*** Opening Provided records ***
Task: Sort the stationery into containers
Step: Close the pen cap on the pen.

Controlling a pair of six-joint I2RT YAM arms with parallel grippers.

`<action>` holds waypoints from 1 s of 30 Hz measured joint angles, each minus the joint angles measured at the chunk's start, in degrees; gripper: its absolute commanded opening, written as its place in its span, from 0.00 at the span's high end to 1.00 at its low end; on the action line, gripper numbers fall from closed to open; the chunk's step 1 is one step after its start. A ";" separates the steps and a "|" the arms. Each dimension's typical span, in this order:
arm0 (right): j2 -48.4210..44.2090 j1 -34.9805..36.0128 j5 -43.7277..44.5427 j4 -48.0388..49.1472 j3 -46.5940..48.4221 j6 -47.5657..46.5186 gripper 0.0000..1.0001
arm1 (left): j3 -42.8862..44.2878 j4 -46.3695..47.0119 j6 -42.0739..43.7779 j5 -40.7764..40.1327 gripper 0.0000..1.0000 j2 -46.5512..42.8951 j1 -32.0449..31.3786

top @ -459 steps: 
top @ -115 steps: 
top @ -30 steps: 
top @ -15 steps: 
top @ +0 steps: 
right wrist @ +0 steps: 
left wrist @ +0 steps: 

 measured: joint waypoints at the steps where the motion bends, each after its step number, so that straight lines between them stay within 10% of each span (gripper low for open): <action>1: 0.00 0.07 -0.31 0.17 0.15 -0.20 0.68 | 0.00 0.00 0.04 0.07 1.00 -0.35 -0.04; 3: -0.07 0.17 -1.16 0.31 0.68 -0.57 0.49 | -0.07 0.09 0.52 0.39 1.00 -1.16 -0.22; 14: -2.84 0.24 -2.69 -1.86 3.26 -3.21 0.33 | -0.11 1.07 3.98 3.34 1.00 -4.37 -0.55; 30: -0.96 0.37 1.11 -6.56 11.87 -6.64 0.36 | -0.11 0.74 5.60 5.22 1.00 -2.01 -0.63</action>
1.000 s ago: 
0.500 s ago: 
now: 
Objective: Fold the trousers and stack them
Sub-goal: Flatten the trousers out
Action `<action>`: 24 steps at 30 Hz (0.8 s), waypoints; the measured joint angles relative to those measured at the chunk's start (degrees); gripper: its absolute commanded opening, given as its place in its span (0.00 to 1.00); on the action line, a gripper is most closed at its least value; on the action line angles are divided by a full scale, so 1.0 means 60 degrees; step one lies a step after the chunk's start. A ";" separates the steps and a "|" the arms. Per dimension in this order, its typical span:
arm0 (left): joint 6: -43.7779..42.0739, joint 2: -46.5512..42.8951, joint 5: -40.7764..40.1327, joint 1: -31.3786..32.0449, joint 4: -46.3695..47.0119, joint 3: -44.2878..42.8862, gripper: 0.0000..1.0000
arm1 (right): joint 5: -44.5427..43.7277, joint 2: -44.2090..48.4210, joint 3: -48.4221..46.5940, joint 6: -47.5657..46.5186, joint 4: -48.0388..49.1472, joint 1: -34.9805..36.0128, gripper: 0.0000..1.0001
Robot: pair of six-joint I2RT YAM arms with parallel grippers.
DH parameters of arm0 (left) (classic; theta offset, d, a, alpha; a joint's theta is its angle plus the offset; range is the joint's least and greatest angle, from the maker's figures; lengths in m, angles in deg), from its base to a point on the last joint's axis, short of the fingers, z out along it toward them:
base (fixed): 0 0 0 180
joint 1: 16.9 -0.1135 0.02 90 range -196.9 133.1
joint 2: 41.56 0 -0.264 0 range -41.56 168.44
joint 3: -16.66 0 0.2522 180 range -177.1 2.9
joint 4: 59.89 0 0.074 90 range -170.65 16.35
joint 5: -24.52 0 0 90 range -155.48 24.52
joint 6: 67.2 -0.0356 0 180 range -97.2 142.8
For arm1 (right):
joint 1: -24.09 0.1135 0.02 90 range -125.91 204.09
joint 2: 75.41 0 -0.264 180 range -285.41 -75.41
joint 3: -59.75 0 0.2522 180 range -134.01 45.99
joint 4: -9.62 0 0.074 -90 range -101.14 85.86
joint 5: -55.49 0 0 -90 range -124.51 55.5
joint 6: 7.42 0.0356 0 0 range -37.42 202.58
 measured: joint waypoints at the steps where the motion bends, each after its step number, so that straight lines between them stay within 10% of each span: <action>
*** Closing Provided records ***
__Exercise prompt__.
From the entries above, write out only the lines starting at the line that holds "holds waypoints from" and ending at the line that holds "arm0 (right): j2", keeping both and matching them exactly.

__Response box__.
`<action>` holds waypoints from 1 s of 30 Hz measured joint angles, each minus the joint angles measured at the chunk's start, in degrees; gripper: its absolute commanded opening, written as its place in its span, from 0.00 at the span's high end to 1.00 at its low end; on the action line, gripper numbers fall from closed to open; the chunk's step 1 is one step after its start. A ";" separates the steps and a "|" the arms. Each dimension's typical span, in this order:
arm0 (right): j2 -48.4210..44.2090 j1 -34.9805..36.0128 j5 -43.7277..44.5427 j4 -48.0388..49.1472 j3 -46.5940..48.4221 j6 -47.5657..46.5186 gripper 0.0000..1.0001

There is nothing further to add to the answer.